■ **Problem requirements**
Every line of the entries below that mentions "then" is to be copied out.

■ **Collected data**
—————
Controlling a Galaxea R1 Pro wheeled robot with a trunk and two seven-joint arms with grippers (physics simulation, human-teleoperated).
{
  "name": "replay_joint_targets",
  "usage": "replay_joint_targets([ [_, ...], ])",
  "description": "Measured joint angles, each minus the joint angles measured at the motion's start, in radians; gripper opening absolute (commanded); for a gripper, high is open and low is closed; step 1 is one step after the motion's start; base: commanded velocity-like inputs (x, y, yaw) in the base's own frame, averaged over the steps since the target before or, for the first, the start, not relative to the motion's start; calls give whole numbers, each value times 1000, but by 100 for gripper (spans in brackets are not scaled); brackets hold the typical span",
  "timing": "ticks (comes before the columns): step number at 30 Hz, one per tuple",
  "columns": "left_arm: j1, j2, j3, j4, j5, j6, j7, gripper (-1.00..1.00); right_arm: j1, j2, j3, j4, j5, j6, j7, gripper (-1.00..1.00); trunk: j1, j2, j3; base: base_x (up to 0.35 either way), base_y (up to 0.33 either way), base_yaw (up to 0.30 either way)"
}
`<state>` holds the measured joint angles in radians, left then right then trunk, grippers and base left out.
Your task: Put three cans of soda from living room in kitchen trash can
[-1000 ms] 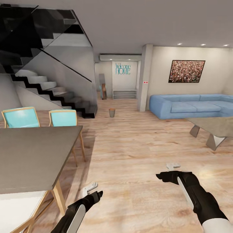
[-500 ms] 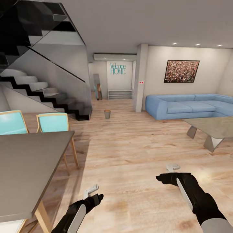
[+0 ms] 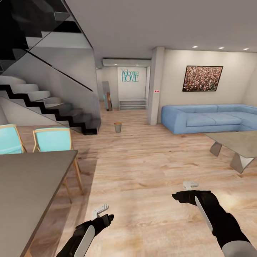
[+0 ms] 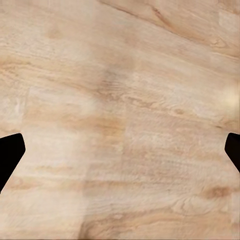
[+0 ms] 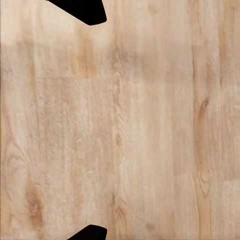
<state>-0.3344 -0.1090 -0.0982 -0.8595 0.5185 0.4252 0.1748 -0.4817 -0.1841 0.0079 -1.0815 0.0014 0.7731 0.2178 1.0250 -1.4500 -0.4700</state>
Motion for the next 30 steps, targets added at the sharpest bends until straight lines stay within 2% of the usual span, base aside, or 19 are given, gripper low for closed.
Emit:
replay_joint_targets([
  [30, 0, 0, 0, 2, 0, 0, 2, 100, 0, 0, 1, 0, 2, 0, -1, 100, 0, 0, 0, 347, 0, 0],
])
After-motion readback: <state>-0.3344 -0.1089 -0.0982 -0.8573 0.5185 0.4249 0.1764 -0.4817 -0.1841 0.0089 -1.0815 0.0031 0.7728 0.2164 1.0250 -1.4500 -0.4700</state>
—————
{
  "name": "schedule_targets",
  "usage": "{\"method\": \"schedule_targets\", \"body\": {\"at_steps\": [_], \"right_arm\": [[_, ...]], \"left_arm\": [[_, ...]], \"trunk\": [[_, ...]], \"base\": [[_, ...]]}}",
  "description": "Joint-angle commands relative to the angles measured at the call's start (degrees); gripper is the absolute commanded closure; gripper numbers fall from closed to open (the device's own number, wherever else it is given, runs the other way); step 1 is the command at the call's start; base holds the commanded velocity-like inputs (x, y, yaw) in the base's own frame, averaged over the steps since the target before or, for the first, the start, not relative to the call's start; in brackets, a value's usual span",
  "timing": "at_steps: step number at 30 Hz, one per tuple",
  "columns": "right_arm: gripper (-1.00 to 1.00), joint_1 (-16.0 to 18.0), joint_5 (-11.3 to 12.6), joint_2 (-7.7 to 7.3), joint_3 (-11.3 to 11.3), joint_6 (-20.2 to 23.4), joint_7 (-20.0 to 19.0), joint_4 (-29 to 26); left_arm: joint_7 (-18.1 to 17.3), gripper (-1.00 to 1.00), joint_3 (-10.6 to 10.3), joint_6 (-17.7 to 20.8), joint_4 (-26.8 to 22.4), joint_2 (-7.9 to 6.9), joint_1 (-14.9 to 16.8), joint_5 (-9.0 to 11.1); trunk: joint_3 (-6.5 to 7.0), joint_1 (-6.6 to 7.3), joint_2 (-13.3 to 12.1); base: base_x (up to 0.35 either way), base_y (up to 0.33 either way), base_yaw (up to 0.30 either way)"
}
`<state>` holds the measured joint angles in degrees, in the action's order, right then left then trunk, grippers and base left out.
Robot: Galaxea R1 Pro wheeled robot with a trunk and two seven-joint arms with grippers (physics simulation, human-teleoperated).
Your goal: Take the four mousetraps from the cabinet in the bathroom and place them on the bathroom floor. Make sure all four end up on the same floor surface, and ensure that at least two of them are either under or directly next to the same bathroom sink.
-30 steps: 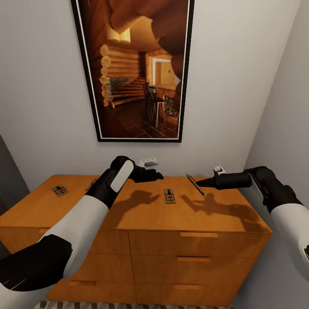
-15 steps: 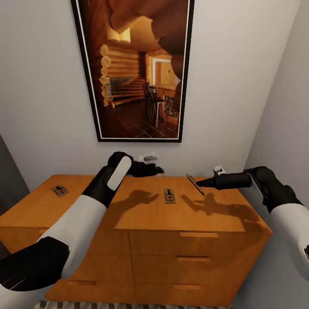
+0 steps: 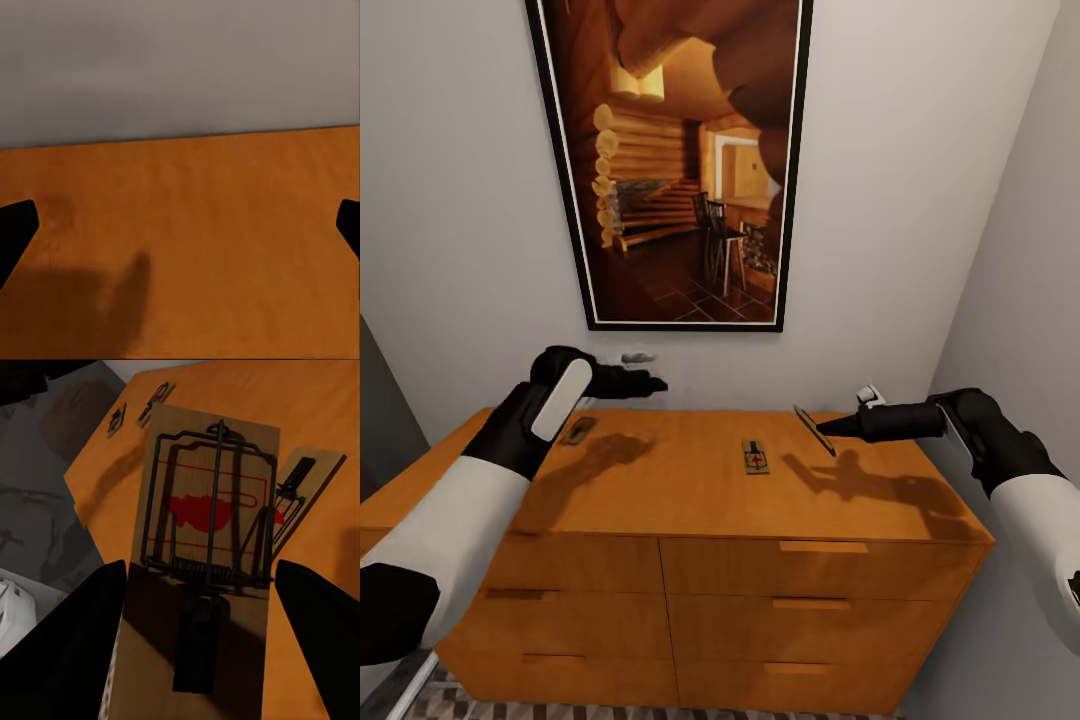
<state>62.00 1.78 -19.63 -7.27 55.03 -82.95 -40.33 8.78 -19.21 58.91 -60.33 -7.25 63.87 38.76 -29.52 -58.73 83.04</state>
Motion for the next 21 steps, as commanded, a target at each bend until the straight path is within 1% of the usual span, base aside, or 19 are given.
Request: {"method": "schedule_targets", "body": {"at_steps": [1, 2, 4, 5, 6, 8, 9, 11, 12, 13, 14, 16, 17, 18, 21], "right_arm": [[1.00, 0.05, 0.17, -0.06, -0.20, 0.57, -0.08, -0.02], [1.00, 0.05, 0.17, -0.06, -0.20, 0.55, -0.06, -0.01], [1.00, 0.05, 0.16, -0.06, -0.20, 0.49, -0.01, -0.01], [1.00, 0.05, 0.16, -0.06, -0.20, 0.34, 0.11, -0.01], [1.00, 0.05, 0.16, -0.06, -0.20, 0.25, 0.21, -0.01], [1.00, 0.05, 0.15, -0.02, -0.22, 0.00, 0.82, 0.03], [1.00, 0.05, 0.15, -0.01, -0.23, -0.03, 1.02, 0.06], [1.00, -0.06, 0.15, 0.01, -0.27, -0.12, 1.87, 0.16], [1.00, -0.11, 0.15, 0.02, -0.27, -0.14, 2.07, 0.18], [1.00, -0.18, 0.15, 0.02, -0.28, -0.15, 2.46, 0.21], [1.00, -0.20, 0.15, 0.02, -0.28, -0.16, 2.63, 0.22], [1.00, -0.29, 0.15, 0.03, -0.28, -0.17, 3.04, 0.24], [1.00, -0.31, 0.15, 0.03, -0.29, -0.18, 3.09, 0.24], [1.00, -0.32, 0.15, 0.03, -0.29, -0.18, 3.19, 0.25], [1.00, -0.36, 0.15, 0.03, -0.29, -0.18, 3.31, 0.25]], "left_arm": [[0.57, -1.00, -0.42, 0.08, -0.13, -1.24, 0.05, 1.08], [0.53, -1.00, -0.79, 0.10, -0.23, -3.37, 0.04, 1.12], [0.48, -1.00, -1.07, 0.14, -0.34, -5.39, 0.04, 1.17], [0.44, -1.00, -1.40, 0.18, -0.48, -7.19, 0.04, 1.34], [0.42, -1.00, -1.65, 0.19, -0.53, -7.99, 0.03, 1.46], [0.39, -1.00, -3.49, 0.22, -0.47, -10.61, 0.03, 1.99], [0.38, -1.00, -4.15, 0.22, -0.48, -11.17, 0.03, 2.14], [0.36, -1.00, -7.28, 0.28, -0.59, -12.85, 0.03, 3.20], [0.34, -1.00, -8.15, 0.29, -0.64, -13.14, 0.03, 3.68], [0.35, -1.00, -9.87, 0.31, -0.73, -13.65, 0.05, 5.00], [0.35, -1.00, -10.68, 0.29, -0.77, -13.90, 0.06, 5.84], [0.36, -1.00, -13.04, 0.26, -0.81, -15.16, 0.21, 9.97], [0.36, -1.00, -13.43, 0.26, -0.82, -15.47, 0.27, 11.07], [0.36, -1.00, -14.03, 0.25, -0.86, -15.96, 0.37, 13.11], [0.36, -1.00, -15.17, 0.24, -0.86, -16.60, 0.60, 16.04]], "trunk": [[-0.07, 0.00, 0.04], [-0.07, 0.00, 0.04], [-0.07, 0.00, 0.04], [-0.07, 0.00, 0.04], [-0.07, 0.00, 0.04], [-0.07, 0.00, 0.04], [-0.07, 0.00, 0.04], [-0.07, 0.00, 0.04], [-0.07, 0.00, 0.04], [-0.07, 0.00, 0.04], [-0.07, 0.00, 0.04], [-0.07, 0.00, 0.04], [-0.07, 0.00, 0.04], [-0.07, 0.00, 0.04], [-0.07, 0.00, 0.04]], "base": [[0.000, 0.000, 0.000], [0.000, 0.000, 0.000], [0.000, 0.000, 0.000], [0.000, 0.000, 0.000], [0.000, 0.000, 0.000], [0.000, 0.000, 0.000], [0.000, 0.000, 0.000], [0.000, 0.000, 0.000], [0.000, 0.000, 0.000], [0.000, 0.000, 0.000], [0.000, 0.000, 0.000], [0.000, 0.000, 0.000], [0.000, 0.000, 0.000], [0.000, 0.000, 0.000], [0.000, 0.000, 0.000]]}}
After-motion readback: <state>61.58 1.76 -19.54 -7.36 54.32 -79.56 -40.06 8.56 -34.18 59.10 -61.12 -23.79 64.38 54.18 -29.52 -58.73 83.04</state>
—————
■ **Answer**
`<state>` holds the measured joint angles in radians, left then right then trunk, grippers and base left out.
`<state>` holds the measured joint angles in degrees, in the action's order, right then left then trunk, grippers and base left out.

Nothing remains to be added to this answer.